Safety concerns also loom large. Already a few scientists have made viruses from scratch. The pending ability to make bacteria - which, unlike viruses, can live and reproduce outside of a living body - raises new concerns about contamination, contagion and mischief.
"Ultimately synthetic biology means cheaper and widely accessible tools to build . . . artificial organisms that could pose grave threats to people and the planet. The danger is not just bio-terror but bio-error," concluded a recent report by the Ottawa-based ETC Group, one of many advocacy groups urging a ban on releasing synthetic organisms pending societal debate and regulation.
Many scientists say the threat has been overblown.
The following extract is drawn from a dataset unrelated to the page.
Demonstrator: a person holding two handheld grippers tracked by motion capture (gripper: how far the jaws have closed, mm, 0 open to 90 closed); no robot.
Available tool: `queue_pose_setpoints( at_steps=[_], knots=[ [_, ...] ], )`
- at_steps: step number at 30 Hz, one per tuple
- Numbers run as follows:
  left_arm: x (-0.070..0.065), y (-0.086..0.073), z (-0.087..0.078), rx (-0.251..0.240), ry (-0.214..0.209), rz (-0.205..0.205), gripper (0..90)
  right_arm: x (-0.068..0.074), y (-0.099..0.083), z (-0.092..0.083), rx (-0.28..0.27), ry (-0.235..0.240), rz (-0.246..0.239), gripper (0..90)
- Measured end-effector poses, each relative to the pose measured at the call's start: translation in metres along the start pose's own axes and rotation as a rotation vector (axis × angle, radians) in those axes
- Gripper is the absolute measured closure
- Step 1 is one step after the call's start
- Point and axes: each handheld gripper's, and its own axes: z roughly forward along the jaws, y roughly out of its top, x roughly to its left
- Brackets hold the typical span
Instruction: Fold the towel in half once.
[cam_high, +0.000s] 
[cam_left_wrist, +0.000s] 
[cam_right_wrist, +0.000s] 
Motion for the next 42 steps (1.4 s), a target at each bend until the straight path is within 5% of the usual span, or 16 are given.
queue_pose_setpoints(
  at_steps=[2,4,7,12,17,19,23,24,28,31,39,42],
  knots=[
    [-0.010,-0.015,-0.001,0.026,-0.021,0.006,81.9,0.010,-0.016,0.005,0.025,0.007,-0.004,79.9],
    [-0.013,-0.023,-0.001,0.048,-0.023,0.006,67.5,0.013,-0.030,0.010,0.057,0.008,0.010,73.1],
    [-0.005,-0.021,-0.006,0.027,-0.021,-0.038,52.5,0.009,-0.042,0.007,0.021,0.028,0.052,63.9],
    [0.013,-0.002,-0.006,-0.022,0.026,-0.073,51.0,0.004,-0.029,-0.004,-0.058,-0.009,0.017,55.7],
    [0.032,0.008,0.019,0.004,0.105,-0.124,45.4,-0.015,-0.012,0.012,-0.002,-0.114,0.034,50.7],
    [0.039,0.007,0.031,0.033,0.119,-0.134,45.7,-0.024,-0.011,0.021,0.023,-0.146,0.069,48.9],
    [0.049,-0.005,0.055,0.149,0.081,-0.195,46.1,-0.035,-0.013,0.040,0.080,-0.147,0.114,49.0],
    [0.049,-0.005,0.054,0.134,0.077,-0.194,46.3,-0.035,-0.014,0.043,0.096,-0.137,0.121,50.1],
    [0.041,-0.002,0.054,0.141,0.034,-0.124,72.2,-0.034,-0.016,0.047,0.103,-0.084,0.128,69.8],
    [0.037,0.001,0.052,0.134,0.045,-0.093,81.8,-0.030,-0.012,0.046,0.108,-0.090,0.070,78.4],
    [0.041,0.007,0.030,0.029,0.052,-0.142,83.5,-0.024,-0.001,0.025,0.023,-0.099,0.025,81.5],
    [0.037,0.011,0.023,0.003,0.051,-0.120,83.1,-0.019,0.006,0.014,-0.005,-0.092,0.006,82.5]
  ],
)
Venter notes that his synthetic genomes are spiked with genes that make the microbes dependent on a rare nutrient not available in nature. And Pierce, of DuPont, says the company's bugs are too spoiled to survive outdoors.
"We've heard that before," said Jim Thomas, ETC Group's program manager, noting that genes engineered into crops have found their way into other plants despite assurances to the contrary. "The fact is, you can build viruses, and soon bacteria, from downloaded instructions on the Internet. Where's the oversight?"
Government controls on trade in dangerous microbes do not apply to the bits of DNA that can be used to create them. And while some industry groups have talked about policing the field themselves, the technology is quickly becoming so simple, experts say, that "bio hackers" will be able to download genetic programs and make novel life-forms.
Andrew Light, an environmental ethicist at the University of Washington in Seattle, said synthetic biology poses a conundrum. It has the double-edged ability to wreak biological havoc and also perhaps wean civilization from dirty 20th-century technologies and petroleum.
"For the environmental community, I think this is going to be a really hard choice," Light said.